● **WHAT THIS TASK INVOLVES**
The expected answer is a copy of every line in the listing that has the word "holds".

=== INPUT DATA ===

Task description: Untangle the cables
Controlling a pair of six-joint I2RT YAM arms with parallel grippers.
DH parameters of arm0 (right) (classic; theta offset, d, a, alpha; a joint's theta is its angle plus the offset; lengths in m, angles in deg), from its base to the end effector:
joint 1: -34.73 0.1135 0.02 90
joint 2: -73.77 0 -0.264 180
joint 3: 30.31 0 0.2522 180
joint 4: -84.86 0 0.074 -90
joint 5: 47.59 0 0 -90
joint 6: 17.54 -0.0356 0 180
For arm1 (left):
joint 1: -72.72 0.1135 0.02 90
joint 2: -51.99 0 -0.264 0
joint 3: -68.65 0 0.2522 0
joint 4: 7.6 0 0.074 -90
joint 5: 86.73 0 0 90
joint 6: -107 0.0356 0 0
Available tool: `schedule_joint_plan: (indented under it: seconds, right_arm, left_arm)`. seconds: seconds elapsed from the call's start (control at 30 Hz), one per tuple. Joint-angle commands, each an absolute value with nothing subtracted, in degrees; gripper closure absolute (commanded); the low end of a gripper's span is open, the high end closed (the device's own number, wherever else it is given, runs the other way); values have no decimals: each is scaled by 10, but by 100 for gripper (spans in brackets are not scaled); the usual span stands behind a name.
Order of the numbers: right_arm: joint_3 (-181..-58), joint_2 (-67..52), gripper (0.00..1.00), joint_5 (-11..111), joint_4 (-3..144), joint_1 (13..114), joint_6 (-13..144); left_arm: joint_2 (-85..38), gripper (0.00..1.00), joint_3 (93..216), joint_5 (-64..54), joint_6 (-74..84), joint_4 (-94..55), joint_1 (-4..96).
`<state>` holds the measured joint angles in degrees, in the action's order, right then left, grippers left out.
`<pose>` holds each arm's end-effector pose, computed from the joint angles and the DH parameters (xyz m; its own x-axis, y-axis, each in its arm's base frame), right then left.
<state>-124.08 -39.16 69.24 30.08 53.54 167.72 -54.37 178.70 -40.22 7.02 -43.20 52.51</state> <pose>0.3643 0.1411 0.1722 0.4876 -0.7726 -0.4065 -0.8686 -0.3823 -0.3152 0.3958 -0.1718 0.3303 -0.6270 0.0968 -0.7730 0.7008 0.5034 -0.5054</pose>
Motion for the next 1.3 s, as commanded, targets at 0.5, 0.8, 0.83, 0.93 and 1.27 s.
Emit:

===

● **THE ANSWER**
`<state>` holds the measured joint angles in degrees, in the action's order, right then left, grippers left out.
`<pose>` holds each arm's end-effector pose, computed from the joint angles and the DH parameters (xyz m; its own x-axis, y-axis, each in its arm's base frame), right then left.

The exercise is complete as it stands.